The possibility that Kaito may fine-tune its algorithm for commercial interests is also worth noting—for example, the algorithm may favor promoting information about partnered projects (observations suggest that the system seems to encourage users to discuss projects integrated with Kaito). As a crypto community that values decentralization, we should remain vigilant against algorithmic monopolies and urge Kaito to maintain transparency and fairness in rule-making. Kaito has currently made some FAQs and basic principles public, but specific scoring details remain a black box. In the future, a more DAO-like governance structure may be needed to allow the community to participate in supervising the evolution of the algorithm, ensuring that the InfoFi model genuinely provides fair incentives for truly high-quality information.

Technical Principles: From Data Acquisition to AI Analysis Behind the Scenes

Twitter API Data Acquisition: Content Foundation and Challenges

As a platform focused on crypto information, Kaito first needs to continuously acquire data from Twitter (X).
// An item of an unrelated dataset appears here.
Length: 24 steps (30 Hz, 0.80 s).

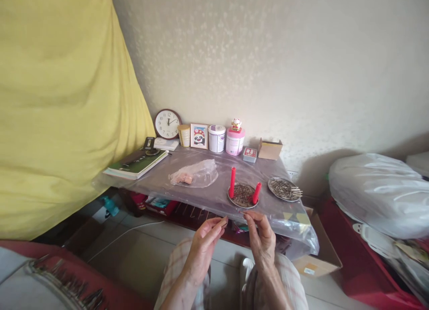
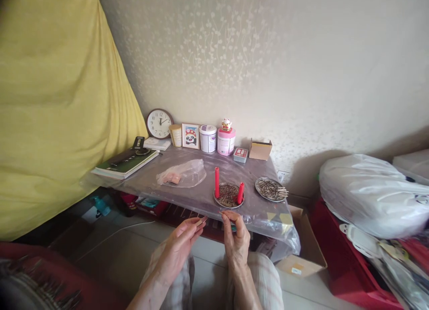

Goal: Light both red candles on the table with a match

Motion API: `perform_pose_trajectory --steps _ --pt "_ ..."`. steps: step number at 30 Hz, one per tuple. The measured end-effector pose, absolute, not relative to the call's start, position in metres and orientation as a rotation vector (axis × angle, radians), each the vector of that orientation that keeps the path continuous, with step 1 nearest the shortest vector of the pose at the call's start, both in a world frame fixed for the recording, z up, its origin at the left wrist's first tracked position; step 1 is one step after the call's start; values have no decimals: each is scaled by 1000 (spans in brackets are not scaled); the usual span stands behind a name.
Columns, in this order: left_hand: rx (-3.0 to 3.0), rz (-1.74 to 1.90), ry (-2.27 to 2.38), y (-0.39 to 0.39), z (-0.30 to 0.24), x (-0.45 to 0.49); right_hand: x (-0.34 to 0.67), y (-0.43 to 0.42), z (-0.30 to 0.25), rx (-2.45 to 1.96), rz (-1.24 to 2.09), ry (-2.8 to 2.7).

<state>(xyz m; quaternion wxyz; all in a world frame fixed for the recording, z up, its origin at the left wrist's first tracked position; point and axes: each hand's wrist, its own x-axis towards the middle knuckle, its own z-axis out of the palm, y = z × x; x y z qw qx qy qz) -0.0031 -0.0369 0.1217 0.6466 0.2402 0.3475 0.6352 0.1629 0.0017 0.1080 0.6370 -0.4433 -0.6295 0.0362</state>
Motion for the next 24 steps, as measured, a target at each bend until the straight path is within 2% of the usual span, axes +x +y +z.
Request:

Through the official API interface, Kaito automatically captures metadata for each tweet, including text, publication time, likes, and retweets, linking it to author information and interaction user lists to lay the groundwork for subsequent algorithmic judgments.

For example, for a tweet discussing Bitcoin, Kaito will record its content, publication time, interaction heat, and the influence of the poster; if an industry heavyweight interacts with it, the algorithm will determine that this information has higher value. The prerequisite for achieving all this is the efficient scheduling and utilization of the Twitter API.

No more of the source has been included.